Rhett Butler and Jamie Westendorf

Rhett Butler’s aloofness and braggadocio in David O. Selznick’s Gone With the Wind could not be portrayed better than Clark Gable does it. He is one of the few characters whose reason is not lost to emotion during the drumbeat leading to secession. Butler is the only character who is real with himself and his fellow Georgians about the South’s prospects for victory in war with the North. A cultural exile from Charleston, South Carolina, Butler seems to be a man of mystery to Wilkes’ and their guests. While he is important as the one who lays the foundation of the Lost Cause in the film, detailing the industrial and demographic advantages of the Union, he is the only important character who does not believe wholeheartedly from the outset in the Cause. Instead, Butler claims that he only follows one cause, and that is profit. The man spends the beginning of the war as a blockade runner, making a fortune for himself that he kept in London.

A fellow “blockade runner” comes alive in Chapter Three of Tony Horwitz’s book Confederates in the Attic. Jamie Westendorf is a real-life character, a native Charlestonian, and, according to Horwitz, “even by Charleston standards… a bonafide eccentric.”[1] Reaffirming Butler’s motives from Gone With the Wind, Westendorf claimed that “those captains did it for the Cause, and that cause was money.”[2] Westendorf had a ship as well, named after an ancestor’s blockade runner based in Charleston. He seemed to exhibit the same free spirit and clear-eyed outlook on the Civil War as Rhett Butler. A plumber, chef, and amateur treasure hunter, Westendorf acknowledged that blockade running seldom turned out well, often resulting in “prison[,] downward mobility [and] an early grave.”[3]

After making his fortune smuggling goods in and out of the South, and after narrowly escaping the carnage of fallen Atlanta, Butler inexplicably leaves to join the Confederate Army. Though his initial predictions about the futility of the war seemed to be proving accurate, he goes to fight for the Cause that already seems lost. Jamie Westendorf seems like the type of contrarian who may have denied the power of the Cause, but would support it to spite his enemies.

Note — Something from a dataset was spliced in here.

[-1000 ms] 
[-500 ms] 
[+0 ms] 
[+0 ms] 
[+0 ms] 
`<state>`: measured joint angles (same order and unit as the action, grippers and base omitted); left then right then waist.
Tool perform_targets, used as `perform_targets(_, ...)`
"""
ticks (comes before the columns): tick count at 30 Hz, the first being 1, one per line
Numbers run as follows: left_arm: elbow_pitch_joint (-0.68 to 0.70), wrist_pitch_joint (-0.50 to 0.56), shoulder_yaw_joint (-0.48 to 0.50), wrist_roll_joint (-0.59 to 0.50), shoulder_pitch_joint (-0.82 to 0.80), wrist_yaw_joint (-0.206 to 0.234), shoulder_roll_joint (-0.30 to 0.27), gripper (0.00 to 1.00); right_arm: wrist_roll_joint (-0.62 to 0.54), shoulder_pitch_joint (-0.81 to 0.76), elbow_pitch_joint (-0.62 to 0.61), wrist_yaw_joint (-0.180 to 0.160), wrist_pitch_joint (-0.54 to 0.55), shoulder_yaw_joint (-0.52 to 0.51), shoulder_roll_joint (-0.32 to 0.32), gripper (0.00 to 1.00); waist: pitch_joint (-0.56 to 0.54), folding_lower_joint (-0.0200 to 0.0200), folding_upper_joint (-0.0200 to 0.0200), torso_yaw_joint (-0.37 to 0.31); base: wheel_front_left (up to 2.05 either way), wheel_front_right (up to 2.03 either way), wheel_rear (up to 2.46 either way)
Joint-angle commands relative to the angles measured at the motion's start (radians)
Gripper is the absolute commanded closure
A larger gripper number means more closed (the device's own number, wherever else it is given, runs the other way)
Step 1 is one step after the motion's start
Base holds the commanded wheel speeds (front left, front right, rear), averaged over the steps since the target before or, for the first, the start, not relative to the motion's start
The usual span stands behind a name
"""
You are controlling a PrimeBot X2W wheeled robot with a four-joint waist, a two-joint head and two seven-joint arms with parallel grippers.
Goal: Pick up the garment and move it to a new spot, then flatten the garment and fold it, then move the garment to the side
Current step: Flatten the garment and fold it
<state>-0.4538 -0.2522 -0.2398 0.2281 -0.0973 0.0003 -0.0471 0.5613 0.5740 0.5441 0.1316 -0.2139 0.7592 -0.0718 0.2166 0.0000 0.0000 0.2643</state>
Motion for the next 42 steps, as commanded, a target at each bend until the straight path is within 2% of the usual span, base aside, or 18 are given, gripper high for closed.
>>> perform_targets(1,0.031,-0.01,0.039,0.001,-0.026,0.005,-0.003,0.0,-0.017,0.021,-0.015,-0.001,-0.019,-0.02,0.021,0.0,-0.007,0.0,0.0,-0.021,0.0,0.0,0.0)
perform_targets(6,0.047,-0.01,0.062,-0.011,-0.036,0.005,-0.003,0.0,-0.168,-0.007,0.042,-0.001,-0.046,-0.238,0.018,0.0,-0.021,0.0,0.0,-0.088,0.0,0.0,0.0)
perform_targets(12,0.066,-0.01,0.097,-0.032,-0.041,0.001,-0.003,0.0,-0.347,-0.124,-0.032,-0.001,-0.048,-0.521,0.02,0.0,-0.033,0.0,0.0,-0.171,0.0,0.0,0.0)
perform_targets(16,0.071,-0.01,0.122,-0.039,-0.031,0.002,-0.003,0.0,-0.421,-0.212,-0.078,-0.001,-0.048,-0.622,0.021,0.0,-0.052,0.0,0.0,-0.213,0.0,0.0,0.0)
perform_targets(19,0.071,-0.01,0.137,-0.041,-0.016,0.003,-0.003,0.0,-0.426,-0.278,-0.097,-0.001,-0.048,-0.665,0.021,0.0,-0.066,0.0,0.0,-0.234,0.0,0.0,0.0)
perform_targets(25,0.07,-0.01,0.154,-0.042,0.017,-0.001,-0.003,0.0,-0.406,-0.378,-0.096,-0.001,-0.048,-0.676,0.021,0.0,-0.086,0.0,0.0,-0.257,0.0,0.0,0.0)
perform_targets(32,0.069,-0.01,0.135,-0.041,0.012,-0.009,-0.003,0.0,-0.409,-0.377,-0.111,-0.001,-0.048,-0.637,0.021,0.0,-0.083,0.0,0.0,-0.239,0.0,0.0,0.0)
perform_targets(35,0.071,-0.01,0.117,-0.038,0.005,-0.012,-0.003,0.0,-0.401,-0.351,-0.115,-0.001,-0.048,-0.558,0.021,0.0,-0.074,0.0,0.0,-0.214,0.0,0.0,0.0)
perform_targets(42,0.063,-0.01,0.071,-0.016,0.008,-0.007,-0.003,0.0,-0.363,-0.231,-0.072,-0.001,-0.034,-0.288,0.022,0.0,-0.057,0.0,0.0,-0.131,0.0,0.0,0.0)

[1]Tony Horwitz, Confederates in the Attic: Dispatches from the Unfinished Civil War (New York: Pantheon, 1998), 58.

[2]Horwitz, 58.

[3] Horwitz, 59-62.

  1. 10ectim said:

    I have only read a few chapters of “Confederates in the Attic” and so far I have been outraged. The book is extremely insulting to me as a southerner. I grew up in the South and have never come into contact with the kind of nuts the author seems to find everywhere he goes. Maybe he’ll change my mind as I continue reading.

  2. Amanda Hlavacek said:

    I also looked at the issue of blockade runners and found it fascinating. The men who smuggled the goods (luxury items, medical supplies, arms and ammunition, etc) all felt that they were contributing something to the Cause. I don’t know why Rhett felt he had to go and fight, but maybe he recognized that the Confederacy was faltering and maybe there would be something he could do to help.

  3. bktitus17 said:

    Would you say that Rhett Butler solely joined for the “lost cause?” I feel like in the film, especially when he tells Scarlett that he is joining the fight, it is because of all the death and destruction around him of his fellow comrades and cities.  Maybe the “lost cause” needs to be defined a little more.  Does it mean the struggle of the Confederacy to long live after the war is over or a personal euphemism used to convince oneself of a stupid action?

  4. magaliq said:

    It could be Rhett Butler realized that there actually was something worth fighting for. For the southerners, they believed enough in their cause to fight for it, right or wrong. We have many soldiers of our own fighting for some unseen cause.